D-F-W, easy as 4-6-23

If you're alive and literate in this part of the world, and if you haven't done so yet, you may have felt enjoined to read some David Foster Wallace. Since 1996 and the publication of Infinite Jest but especially since he left us all behind in September 2008, David Foster Wallace has become required reading for contemporary cultureds. As it goes, since his death, interest in the man and everything he touched has grown immensely. Evidence of this: our store now stocks all his books that are in print, from his undergraduate honours thesis in philosophy (Fate, Time, and Language: An Essay on Free Will) to his last unfinished novel, The Pale King. Wallace may be the only non-comics author for whom this is true; for a store with a small, selective fiction and non-fiction department, this is significant. If you're a Foster Wallace fan, then the past few years have probably been devastating but also exciting, with so much of his writing and so much writing on his writing newly out there. For those of you who aren't familiar with his work, you may have felt left out of the conversation, maybe felt like you should read something of his. But where to start? When the author's most popular work is an intimidating 1079-pager dense with footnotes and a vocabulary that necessitates a dictionary? Here are some tips from a 2006 inductee to the DFW band of fans:

1. Start small. Virgin territory?
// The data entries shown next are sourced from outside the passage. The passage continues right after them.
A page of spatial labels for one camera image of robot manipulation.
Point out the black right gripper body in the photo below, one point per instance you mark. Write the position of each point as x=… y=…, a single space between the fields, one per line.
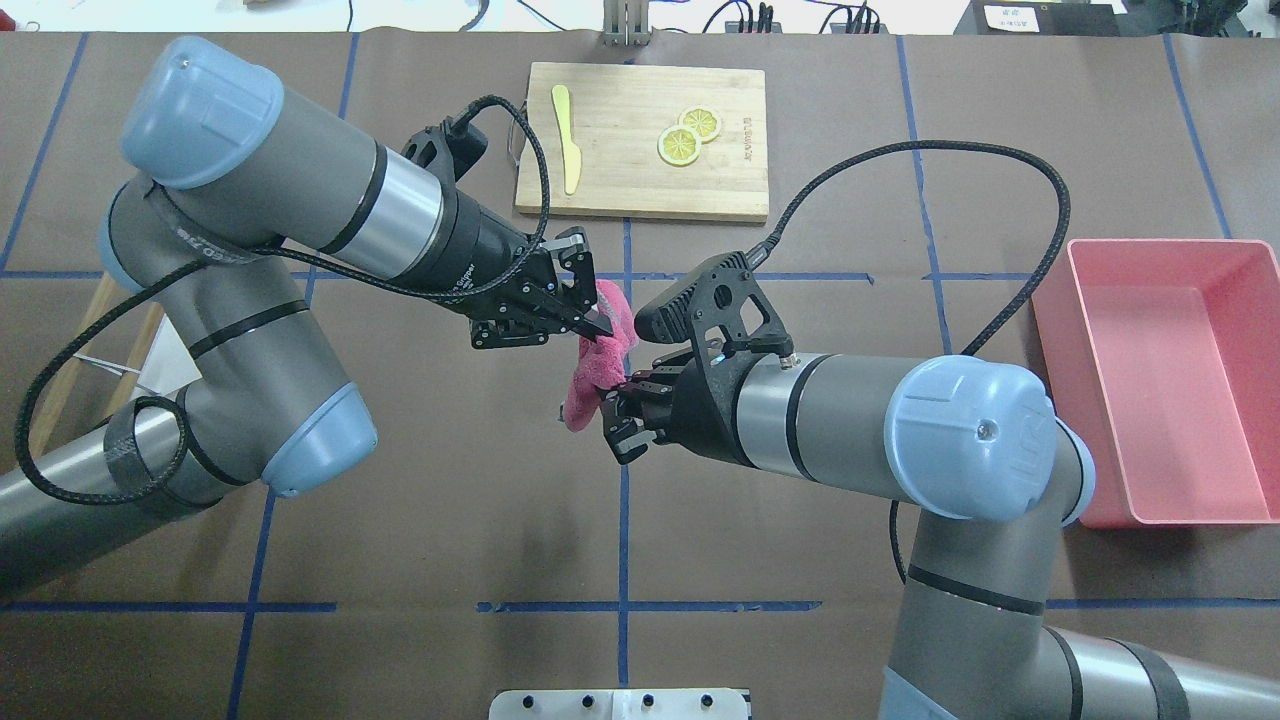
x=700 y=415

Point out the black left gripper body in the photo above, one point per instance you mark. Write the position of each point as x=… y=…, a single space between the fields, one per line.
x=478 y=243

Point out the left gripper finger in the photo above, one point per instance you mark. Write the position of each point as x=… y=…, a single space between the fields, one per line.
x=511 y=326
x=562 y=269

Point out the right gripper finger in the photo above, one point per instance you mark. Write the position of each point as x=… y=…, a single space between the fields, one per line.
x=629 y=426
x=657 y=384

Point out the pink microfiber cloth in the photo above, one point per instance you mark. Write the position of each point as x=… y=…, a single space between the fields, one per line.
x=601 y=364

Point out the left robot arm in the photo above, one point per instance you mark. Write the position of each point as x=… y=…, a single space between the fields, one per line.
x=235 y=175

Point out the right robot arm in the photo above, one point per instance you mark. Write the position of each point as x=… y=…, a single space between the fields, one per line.
x=995 y=474

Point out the yellow plastic knife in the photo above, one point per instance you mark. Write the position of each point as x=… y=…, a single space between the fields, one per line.
x=570 y=151

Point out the bamboo cutting board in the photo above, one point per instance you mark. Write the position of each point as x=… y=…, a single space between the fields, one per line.
x=618 y=113

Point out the lemon slice near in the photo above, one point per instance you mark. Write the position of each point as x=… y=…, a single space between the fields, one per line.
x=679 y=145

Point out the lemon slice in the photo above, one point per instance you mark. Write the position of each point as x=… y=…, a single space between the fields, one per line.
x=679 y=145
x=704 y=121

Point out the lemon slice far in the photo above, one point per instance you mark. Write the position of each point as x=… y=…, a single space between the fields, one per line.
x=704 y=121

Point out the white towel rack base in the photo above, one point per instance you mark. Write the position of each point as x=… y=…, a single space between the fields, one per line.
x=166 y=365

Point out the wooden rack rod one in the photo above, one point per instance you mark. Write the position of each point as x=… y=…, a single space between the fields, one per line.
x=52 y=397

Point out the pink plastic bin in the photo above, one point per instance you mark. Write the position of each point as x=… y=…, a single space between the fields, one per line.
x=1163 y=355

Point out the aluminium frame post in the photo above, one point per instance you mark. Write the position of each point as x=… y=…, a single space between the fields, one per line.
x=626 y=23

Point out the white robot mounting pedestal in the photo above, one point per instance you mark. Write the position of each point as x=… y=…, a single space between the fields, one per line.
x=623 y=703
Ease in with one of his collections of short stories (Oblivion, Brief Interviews with Hideous Men) or, better still in my opinion, his essays: Consider the Lobster and A Supposedly Fun Thing I'll Never Do Again are both phenomenal. His non-fiction is subjective in the New Journalism (Orwell, Capote, Didion) tradition but what truth (I believe in truth) is found in his observations! Observations on tennis, on cruise ships, on David Lynch, on adult entertainment, on English grammar, on McCain and Kafka and Updike, on 9/11, on the ethics of eating lobster...

2. Go BIG. Infinite Jest. You can do it. Download a good dictionary app on your smart phone. Give it a couple hundred pages to get into. Have tape on hand for the inevitable spin breakage. Enjoy.

3. Etc. Etc. Congratulations, now you're where I'm at: anything goes. Follow what you love; for me, it's the essays. Try something you aren't sure about; his history of the concept of infinity? Be of the moment; The Pale King, released April 2011. Go backwards in time; his novel novel The Broom of the System (1987)... It's all good.